Nie potrafię jednostajnie pracować ... and it's killing me!

3

Nie ma to jak forum programistyczne i problemy psychologiczne, ale a) przyznanie się do winy to już jakiś kroczek b) może znajdzie się ktoś, kto ma podobnie, to podnosi na duchu ;).

Jestem starszym klepaczem w IT, mam kilka awansów za sobą i nawet pochlebne laurki od przełożonych. Czuje, że mam kompetencje w obszarach, za które odpowiadam, zachowując mimo wszystko zdrową dozę pokory. Czytam, dokształcam się etc. Nie zmienia to faktu, że zazwyczaj moja samoocena jest dramatycznie niska, a głównym tego powodem jest wydajność mojej pracy, a właściwie jej nieregularność.

Do brzegu - potrafię całymi dniami się opierdalać, kompulsywnie wykonując różne czynności, cały w stresie, że nic nie robię. Często znajduję pochłaniający temat zastępczy typu bardzo pilna i skomplikowana wysyłka paczki kurierem i podświadomie jadę na tym, że załatwiłem tę jedną, jakże ważną rzecz i jakie to życie jest niesprawiedliwe, że mnie takie pierdoły odciągają od pracy. Nigdy (no, dobra - prawie nigdy) nie oglądam kotków, śmiesznych filmików, south parków, nie gram w gry. Zamiast tego szukam panicznie muzyki, która mnie zmotywuje, ew. jako ostatnią deskę ratunku traktuje jakieś TEDx o motywacji :D. Włączam pomodoro, pomaga na trochę. Po 15 linijkach klepania orientuje się, że jestem już w innym oknie i robię coś innego. Ustawiłem aplikacje blokujące typu SelfControl - pomaga na trochę, no przecież YT albo Spotify nie zablokuje, no bo motywująca muzyka albo szybki tutorial o bibliotece X mi odpadną. Zamknę małego tasiorka, może dwa, ale to jest jakiś dramat w porównaniu do obiecanek, jakie sobie składałem jeszcze wieczorem ("Jutro będe jak maszyna, jak samuraj. Kodowanie, herbata, koncentracja."). To mnie doprowadza do szału, wracając z pracy do domu mam myśli prawie że samobójcze :D. W dodatku obowiązki rodzinne nie pozwalają mi za bardzo nadrobić tego wieczorem (kiedyś tak działałem), poza tym to nie powinno być wyjście na dłuższą metę.

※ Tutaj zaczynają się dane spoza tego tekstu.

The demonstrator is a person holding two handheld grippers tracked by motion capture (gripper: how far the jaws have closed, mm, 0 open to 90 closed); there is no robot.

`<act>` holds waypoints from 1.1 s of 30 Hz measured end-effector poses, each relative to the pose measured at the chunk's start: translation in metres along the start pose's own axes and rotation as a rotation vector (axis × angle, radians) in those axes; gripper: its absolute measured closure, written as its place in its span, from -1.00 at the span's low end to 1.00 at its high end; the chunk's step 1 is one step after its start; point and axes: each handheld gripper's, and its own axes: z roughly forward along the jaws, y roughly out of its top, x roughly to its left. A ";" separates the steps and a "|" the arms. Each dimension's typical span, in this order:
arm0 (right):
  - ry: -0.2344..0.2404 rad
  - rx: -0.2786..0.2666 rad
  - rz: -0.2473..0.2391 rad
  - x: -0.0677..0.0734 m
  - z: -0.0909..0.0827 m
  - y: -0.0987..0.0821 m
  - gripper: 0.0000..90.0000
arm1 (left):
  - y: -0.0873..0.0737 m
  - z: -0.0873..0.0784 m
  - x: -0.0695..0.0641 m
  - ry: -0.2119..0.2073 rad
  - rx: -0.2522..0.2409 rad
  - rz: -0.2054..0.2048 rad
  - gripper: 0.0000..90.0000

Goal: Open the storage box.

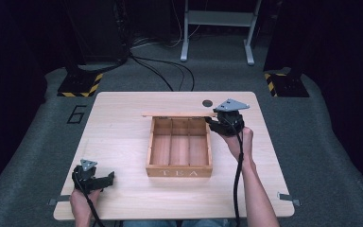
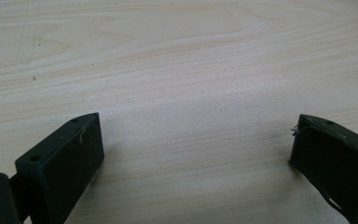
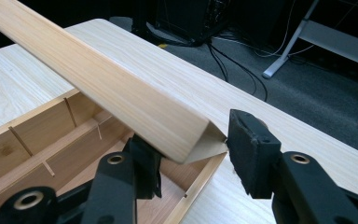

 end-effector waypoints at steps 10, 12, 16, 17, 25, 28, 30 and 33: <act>0.000 0.004 -0.002 0.000 0.000 0.000 0.24 | 0.000 0.000 0.000 0.000 0.000 0.000 -0.95; 0.001 0.005 0.000 0.000 0.000 0.000 0.24 | 0.000 0.000 0.000 0.000 0.000 0.000 -0.95; 0.001 0.007 0.000 0.000 0.000 0.000 0.24 | 0.000 0.000 0.000 0.000 0.000 0.000 -0.95; 0.001 0.008 -0.001 0.000 0.000 0.001 0.24 | 0.000 0.000 0.000 0.000 0.000 0.000 -0.95; 0.001 0.011 -0.002 0.000 0.000 0.001 0.24 | 0.000 0.000 0.000 0.000 0.000 0.000 -0.95; 0.000 0.010 -0.003 0.000 0.000 0.001 0.25 | 0.000 0.000 0.000 0.000 0.000 0.000 -0.95; 0.000 0.014 -0.005 0.000 0.000 0.001 0.25 | 0.000 0.000 0.000 0.000 0.000 0.000 -0.95; 0.000 0.012 -0.008 0.000 0.000 0.001 0.25 | 0.000 0.000 0.000 0.000 0.000 0.000 -0.95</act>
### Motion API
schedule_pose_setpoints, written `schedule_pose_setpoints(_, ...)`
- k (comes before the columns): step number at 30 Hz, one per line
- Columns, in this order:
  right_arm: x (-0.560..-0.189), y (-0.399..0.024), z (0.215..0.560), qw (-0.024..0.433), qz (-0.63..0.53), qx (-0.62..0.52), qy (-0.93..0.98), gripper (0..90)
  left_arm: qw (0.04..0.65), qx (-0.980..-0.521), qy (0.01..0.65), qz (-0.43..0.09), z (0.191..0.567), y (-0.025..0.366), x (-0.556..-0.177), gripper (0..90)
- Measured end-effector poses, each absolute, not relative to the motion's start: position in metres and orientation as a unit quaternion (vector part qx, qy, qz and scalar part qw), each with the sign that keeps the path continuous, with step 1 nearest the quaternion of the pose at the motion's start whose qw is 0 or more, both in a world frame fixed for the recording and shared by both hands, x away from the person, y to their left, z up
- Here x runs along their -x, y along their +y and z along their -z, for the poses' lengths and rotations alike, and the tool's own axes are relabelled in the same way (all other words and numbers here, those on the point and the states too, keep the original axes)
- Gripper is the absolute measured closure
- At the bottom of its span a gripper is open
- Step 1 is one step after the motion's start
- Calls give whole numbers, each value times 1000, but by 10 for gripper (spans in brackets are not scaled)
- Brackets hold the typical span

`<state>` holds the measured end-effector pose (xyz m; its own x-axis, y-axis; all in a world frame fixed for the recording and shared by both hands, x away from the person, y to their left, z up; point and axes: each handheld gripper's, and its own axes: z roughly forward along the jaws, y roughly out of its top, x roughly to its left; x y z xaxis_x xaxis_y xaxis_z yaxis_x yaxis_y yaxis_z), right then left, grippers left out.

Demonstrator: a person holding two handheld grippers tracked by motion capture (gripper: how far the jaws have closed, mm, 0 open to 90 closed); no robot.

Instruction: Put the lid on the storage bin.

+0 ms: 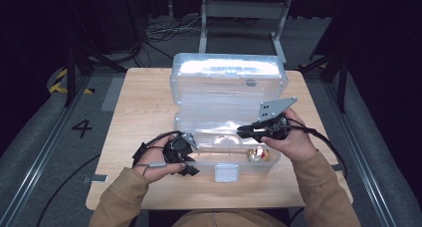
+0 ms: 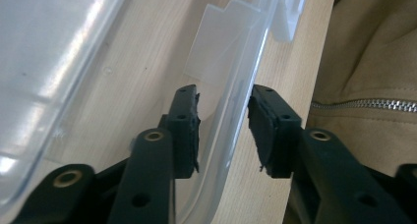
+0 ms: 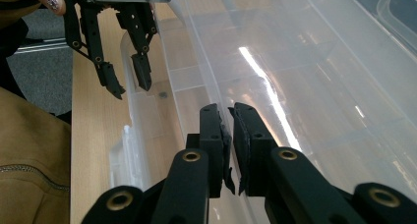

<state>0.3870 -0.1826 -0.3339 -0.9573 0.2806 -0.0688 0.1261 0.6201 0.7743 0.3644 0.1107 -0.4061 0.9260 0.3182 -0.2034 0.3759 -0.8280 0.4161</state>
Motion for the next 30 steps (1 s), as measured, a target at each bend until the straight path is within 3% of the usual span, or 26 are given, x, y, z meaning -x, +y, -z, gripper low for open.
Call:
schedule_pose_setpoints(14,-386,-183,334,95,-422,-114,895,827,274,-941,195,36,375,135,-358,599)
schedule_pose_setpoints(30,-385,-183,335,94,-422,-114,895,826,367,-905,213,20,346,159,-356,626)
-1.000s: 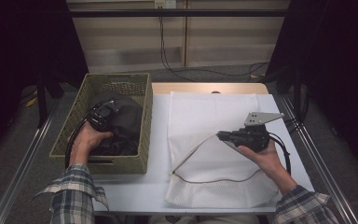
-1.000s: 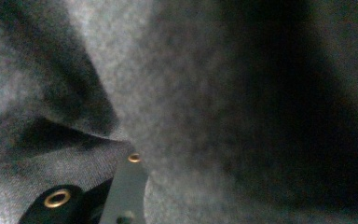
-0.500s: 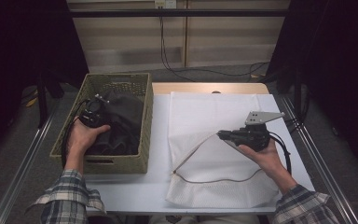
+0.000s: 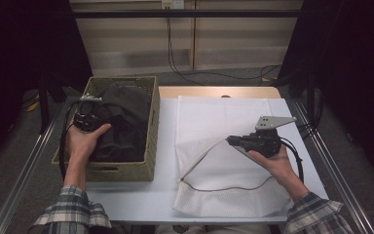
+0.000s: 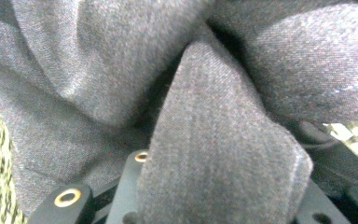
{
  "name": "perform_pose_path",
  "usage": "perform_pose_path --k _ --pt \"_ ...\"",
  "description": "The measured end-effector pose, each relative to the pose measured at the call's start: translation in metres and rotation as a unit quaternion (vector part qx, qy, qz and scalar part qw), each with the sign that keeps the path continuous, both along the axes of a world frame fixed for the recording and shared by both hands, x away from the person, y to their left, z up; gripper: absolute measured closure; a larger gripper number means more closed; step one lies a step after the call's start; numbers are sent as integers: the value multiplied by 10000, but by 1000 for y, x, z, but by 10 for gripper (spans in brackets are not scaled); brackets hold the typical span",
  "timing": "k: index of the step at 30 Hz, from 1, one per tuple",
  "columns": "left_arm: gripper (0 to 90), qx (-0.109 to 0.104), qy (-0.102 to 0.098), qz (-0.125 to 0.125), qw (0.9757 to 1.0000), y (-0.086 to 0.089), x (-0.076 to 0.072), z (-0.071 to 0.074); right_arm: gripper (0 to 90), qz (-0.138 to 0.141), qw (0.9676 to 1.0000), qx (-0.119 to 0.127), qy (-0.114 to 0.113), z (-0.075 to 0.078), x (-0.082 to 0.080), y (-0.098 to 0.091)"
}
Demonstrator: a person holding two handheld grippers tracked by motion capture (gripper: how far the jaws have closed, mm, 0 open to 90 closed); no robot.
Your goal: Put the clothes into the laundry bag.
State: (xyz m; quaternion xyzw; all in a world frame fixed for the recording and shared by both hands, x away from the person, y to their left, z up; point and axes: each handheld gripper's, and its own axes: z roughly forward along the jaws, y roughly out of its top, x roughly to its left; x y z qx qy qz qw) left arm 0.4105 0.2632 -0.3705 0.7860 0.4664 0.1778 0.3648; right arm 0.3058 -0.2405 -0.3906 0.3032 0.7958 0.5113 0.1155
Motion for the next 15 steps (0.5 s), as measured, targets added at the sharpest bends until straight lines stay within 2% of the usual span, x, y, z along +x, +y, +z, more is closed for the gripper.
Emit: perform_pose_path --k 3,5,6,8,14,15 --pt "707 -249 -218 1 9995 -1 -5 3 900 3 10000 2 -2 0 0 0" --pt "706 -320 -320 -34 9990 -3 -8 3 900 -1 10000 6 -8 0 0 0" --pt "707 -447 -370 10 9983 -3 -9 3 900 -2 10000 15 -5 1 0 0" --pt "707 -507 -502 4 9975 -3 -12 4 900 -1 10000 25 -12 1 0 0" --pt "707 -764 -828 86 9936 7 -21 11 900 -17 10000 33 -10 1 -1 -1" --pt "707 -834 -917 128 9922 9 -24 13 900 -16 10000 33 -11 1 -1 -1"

I zawsze, po jakimś czasie nagle coś się zmienia, siadam, koduję jak dziki, w dwa-trzy dni robię rzeczy niemożliwe, od UI o architekturę, jest skupienie, motywacja, satysfakcja. Moje poczucie wartości wraca w pełnej okazałości. Potem przychodzi weekend i po weekendzie jakbym zapomniał jaki byłem jeszcze w piątek. Znowu to samo.

Chyba nie grozi mi utrata stanowiska, posuwam jakimś cudem projekty do przodu, jak już coś dostarczam to raczej jakościowe. Mimo wszystko taka huśtawka mnie zabija.

Ktoś to zna i to przełamał? :)

1

Mirosław Zelent o tym opowiada w jednym z filmów - to normalne, że masz takie "parabole" nikt nie jest w stanie pracować w 100% przez cały czas. Zaakceptuj to i tyle. Ciesz się z chwil gdzie jest koncentracja i oczekuj na nią jeżeli akurat jej nie ma robiąc cokolwiek innego.

4

W takiej sytuacji przywołuje sobie słowa kołcza Majka:

Dlatego kur#$ mać nie będziesz mieć nic! Będziesz stękać, będziesz biedny, ponieważ nie napierd#$#$#! Czemu nie napierd#$#$#?! Czemu nie masz chęci?! Czemu nie ciśniesz, no czemu?! Bo nie wiesz! Nie wiesz, że coś jest możliwe. Nie wiesz co jest możliwe. Nie stawiasz sobie wzorców, nie masz celów jako pragnień. (...) Masz mentalność i syndrom biedy. Wszystko jest możliwe, tylko weź się kur#$ do roboty. Zacznij zapierd#$#$#, zacznij cisnąć.

0
Markuz napisał(a):

Mirosław Zelent o tym opowiada w jednym z filmów [...] to normalne, że masz takie "parabole" nikt nie jest w stanie pracować w 100% przez cały czas. Zaakceptuj to i tyle. Ciesz się z chwil gdzie jest koncentracja i oczekuj na nią jeżeli akurat jej nie ma robiąc cokolwiek innego.

Dzięki, świetny film, miejscami bardzo w punkt. Pan Mirek wydaje się niesamowicie wiarygodny, sama esencja, bez tych ściemnionych historii z młodości.